AgentSkillsCN

video

分析视频内容——转录音频、提取关键帧、解答关于视频的问题。支持本地文件与 YouTube URL。

SKILL.md
--- frontmatter
name: video
description: Analyze video content — transcribe audio, extract key frames, answer questions about video. Supports local files and YouTube URLs.
argument-hint: [video path or YouTube URL]
allowed-tools: bash, read_audio, read

Instructions

Analyze the video specified by: $ARGUMENTS

Step 1: Detect Input Type and Check Dependencies

First, check if ffmpeg is available:

bash
which ffmpeg || echo "MISSING: ffmpeg is required for video analysis.

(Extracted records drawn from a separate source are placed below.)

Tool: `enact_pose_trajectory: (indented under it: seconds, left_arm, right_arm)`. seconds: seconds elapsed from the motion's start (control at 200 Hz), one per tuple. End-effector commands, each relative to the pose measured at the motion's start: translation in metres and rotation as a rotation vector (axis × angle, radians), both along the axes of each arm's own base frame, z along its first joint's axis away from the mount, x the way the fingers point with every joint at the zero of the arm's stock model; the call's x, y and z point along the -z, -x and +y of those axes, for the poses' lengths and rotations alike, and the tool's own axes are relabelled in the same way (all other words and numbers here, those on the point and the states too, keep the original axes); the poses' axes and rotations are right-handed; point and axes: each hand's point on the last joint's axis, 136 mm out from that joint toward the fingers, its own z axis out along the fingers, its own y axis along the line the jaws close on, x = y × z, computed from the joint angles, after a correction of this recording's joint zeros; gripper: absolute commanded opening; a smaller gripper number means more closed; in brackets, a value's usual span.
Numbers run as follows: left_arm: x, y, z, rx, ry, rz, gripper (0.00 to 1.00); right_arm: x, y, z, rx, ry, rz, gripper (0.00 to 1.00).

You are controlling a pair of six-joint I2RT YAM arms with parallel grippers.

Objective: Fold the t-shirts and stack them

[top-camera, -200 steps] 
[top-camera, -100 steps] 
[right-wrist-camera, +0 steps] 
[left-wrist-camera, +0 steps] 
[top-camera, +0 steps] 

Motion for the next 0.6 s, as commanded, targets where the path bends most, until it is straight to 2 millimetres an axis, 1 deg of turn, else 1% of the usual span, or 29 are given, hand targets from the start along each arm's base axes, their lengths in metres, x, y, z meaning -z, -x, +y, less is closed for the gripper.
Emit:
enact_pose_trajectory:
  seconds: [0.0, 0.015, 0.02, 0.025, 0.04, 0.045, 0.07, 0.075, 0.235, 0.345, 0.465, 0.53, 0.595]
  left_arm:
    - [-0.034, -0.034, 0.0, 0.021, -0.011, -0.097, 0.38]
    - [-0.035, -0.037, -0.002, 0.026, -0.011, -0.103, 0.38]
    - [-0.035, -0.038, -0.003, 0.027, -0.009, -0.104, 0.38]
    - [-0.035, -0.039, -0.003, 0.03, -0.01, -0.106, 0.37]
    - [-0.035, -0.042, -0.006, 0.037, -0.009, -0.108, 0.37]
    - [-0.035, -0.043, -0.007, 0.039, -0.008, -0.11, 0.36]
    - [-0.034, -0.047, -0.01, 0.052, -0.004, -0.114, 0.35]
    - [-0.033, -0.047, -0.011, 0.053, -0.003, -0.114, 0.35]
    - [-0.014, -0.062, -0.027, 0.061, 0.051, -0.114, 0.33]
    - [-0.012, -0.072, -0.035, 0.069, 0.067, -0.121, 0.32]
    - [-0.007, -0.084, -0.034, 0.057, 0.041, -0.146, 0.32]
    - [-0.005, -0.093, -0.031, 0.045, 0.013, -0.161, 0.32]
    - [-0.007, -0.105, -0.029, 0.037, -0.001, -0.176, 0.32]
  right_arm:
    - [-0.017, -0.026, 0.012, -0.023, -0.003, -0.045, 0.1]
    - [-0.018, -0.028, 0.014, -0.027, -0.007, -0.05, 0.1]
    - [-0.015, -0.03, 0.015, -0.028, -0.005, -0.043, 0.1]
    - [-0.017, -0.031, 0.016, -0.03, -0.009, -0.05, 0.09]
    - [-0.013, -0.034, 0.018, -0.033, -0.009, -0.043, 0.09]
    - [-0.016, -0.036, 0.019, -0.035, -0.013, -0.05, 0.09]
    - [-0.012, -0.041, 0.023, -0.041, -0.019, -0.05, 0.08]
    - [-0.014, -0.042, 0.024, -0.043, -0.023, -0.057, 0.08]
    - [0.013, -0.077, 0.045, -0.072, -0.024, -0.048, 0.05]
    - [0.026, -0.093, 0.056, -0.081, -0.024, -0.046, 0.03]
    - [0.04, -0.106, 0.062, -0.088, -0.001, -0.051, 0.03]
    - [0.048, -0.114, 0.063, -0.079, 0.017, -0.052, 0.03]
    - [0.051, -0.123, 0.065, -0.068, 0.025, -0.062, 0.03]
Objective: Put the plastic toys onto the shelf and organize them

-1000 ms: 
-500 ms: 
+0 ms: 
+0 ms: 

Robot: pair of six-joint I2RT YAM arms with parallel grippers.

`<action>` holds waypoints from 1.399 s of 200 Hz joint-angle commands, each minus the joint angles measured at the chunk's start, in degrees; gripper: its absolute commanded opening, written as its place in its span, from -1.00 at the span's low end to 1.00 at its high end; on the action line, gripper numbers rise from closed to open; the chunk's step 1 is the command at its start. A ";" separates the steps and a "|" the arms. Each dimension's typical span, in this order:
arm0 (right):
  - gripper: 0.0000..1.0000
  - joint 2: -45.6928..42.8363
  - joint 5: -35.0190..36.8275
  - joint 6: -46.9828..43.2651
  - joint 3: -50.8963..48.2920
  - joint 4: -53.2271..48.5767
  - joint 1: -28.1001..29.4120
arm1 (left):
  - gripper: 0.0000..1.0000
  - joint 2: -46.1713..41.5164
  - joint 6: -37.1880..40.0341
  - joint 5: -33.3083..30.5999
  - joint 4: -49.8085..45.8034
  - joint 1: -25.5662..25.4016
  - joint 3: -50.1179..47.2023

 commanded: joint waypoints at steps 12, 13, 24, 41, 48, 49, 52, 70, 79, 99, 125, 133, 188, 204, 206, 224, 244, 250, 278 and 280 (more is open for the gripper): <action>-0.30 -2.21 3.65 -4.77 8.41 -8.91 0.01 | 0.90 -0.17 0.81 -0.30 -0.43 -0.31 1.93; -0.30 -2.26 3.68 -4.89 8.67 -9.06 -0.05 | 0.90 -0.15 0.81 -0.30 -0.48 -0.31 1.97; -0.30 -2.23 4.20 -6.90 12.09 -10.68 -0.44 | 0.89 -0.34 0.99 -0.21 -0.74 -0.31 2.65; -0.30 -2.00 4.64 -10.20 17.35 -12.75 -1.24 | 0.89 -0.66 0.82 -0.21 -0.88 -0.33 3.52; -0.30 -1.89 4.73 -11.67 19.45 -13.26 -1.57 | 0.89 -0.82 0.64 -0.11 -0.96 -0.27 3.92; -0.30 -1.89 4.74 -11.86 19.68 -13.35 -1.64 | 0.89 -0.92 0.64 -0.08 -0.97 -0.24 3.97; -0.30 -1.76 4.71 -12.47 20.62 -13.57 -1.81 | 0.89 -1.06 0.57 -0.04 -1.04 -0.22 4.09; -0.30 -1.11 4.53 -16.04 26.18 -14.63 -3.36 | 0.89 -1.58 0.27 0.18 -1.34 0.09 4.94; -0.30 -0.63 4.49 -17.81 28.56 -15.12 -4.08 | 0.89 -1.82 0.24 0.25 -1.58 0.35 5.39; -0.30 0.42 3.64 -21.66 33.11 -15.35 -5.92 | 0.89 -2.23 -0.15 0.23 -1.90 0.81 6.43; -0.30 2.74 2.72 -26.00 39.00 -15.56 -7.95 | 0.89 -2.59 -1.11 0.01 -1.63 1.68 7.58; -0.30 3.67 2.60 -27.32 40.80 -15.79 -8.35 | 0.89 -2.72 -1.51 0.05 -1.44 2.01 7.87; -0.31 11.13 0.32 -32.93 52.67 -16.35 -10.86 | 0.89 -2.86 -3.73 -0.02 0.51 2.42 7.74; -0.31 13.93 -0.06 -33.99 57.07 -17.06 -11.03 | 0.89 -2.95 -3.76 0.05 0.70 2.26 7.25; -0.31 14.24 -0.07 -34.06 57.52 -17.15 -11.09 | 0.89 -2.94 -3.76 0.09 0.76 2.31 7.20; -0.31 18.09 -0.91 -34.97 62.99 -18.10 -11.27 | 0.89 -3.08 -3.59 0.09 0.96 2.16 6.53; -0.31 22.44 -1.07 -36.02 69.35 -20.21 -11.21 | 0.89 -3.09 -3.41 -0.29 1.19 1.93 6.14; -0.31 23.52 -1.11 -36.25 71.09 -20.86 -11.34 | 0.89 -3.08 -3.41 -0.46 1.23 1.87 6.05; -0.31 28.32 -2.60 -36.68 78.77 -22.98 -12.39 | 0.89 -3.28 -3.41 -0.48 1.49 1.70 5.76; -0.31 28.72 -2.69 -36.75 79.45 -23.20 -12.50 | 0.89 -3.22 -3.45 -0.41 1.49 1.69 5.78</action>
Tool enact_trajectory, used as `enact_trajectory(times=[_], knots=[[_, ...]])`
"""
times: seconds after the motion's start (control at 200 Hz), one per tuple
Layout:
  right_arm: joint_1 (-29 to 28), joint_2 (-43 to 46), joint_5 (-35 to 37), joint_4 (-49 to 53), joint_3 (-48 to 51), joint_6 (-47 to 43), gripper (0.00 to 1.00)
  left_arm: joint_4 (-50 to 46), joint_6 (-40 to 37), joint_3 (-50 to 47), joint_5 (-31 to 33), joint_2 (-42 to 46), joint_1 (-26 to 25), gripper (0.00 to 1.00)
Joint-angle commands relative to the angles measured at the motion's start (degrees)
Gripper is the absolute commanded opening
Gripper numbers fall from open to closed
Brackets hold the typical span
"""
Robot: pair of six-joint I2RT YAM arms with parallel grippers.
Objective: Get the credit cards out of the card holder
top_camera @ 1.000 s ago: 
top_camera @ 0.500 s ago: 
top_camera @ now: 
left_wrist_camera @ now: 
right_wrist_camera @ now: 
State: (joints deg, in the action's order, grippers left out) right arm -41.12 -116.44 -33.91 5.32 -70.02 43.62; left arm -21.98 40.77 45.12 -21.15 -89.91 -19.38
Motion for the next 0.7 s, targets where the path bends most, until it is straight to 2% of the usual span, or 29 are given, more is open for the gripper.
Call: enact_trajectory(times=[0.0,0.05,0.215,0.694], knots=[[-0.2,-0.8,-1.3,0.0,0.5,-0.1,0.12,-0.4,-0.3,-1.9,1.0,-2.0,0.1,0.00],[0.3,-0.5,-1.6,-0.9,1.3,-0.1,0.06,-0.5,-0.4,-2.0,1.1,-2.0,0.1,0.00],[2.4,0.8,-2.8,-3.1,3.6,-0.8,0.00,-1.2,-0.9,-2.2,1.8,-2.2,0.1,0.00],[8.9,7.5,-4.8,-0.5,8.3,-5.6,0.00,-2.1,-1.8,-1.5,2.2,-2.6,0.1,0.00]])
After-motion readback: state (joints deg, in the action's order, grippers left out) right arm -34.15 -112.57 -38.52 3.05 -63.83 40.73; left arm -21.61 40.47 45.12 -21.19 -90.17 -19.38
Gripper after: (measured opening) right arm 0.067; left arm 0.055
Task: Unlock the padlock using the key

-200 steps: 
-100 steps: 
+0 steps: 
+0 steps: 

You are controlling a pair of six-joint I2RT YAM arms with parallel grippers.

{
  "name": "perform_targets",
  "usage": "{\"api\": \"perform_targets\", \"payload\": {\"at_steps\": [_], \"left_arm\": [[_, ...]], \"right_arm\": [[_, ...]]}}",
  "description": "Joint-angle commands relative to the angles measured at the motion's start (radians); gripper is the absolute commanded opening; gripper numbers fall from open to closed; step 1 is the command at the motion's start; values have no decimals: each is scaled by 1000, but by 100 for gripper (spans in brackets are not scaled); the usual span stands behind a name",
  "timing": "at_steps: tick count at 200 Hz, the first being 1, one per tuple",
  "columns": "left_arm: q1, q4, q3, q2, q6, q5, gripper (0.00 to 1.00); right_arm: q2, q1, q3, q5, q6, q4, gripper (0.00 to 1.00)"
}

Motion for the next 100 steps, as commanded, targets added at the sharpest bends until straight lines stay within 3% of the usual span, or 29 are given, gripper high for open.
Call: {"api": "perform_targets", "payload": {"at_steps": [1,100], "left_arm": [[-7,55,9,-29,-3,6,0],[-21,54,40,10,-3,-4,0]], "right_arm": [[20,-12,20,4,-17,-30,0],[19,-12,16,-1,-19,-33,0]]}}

Install with: brew install ffmpeg"

Determine if the input is a YouTube URL or local file:

  • YouTube URL (contains youtube.com or youtu.be): Download with yt-dlp
  • Local file: Verify it exists

For YouTube URLs, check yt-dlp is available:

bash
which yt-dlp || echo "MISSING: yt-dlp is required for YouTube downloads. Install with: brew install yt-dlp"

Step 2: Download (YouTube only)

If the input is a YouTube URL, download the video:

bash
mkdir -p /tmp/assistants-video
yt-dlp -f "bestvideo[height<=720]+bestaudio/best[height<=720]" --merge-output-format mp4 -o "/tmp/assistants-video/%(id)s.%(ext)s" "URL_HERE"

Note the output filename for subsequent steps.

Step 3: Get Video Info

bash
ffprobe -v quiet -print_format json -show_format -show_streams "/path/to/video" 2>/dev/null | head -100

This gives you duration, resolution, codec info.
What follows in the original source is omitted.